Ethiopian Premier League
- Season: 2009–10
- 2011 CAF Champions League: Saint-George SA
- 2011 CAF Confederation Cup: Dedebit (cup winner)
- Highest attendance: 4,101, St. George vs Ethiopian Coffee

= 2009–10 Ethiopian Premier League =

64th season of top-tier Ethiopian football

The 2009–10 Ethiopian Premier League is the 64th season of the Ethiopian Premier League since its establishment in 1944. A total of 18 teams are contesting the league, with Saint-George SA the defending champions for the second year in a row and for the twenty third time in total.
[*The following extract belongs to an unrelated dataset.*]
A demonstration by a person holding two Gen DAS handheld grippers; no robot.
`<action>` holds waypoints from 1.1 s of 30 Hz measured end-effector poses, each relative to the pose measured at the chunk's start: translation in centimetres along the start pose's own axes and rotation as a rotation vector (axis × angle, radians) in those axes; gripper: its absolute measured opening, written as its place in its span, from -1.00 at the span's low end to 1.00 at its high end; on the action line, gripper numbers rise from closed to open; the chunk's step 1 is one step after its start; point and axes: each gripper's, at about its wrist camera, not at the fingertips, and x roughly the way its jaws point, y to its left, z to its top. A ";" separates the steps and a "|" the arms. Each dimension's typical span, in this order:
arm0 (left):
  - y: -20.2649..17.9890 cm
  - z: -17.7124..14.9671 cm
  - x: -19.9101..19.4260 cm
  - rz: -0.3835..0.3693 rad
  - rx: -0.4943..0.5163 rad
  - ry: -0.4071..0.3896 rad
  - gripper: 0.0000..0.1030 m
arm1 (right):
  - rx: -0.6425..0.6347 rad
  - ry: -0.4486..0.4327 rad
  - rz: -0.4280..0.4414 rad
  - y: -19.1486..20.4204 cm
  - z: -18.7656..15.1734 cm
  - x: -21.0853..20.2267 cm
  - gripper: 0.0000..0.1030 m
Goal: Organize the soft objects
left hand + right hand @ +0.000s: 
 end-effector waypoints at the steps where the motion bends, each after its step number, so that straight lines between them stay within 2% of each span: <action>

The Ethiopian season began on 6 August 2009.

==Clubs==
- Adama City FC
- Awassa City FC
- Banks SC
- Defence
- Dedebit
- Dire Dawa City
- EEPCO
- Ethiopian Coffee
- Ethiopian Insurance
- Harrar Beer Bottling FC
- Meta Abo Brewery
- Metehara Sugar
- Muger Cement
- Saint-George SA
- Sebeta City
- Sidama Coffee
- Southern Police
- Trans Ethiopia

== Table and results ==

=== League table ===

| Pos | Team | Pld | W | D | L | GF | GA | GD | Pts | Qualification or relegation |
| 1 | Saint-George SA (C) | 34 | 26 | 6 | 2 | 62 | 17 | +45 | 84 | CAF Champions League 2011 |
| 2 | Dedebit | 34 | 17 | 9 | 8 | 48 | 29 | +19 | 60 | CAF Confederation Cup 2011 |
| 3 | Ethiopian Coffee | 34 | 16 | 8 | 10 | 52 | 32 | +20 | 56 |  |
| 4 | Awassa City FC | 34 | 13 | 13 | 8 | 37 | 32 | +5 | 52 |
| 5 | Adama City FC | 34 | 13 | 10 | 11 | 39 | 35 | +4 | 49 |
| 6 | Defence | 34 | 13 | 9 | 12 | 46 | 44 | +2 | 48 |
| 7 | Muger Cement | 34 | 11 | 14 | 9 | 29 | 26 | +3 | 47 |
| 8 | Sidama Coffee | 33 | 11 | 13 | 9 | 24 | 30 | −6 | 46 |
| 9 | Harrar Beer Botling FC | 33 | 9 | 17 | 7 | 28 | 24 | +4 | 44 |
| 10 | Sebeta City | 34 | 12 | 8 | 14 | 28 | 31 | −3 | 44 |
| 11 | Banks SC | 34 | 11 | 9 | 14 | 48 | 52 | −4 | 42 |
| 12 | Dire Dawa City | 34 | 10 | 12 | 12 | 30 | 42 | −12 | 42 |
| 13 | Trans Ethiopia | 34 | 9 | 14 | 11 | 27 | 36 | −9 | 41 |
| 14 | EEPCO | 34 | 10 | 10 | 14 | 39 | 43 | −4 | 40 |
| 15 | Insurance | 34 | 11 | 7 | 16 | 38 | 45 | −7 | 40 |
| 16 | Southern Police | 34 | 9 | 8 | 17 | 19 | 40 | −21 | 35 |
| 17 | Metehara Sugar | 34 | 8 | 10 | 16 | 38 | 49 | −11 | 34 |
| 18 | Meta Abo Brewery (R) | 34 | 5 | 5 | 24 | 30 | 55 | −25 | 20 | Relegation to Ethiopian Second Division |

=== Teams and stadiums ===

| Club | Location | Venue | Seating Capacity |
|---|---|---|---|
| Saint-George SA | Addis Ababa | Addis Ababa Stadium | 34,000 |

Dedebit, Hawassa City, Sidama Coffee, Southern Police, Sebeta City, Dire Dawa City and Meta Abo also use 35,000 capacity Addis Ababa Stadium.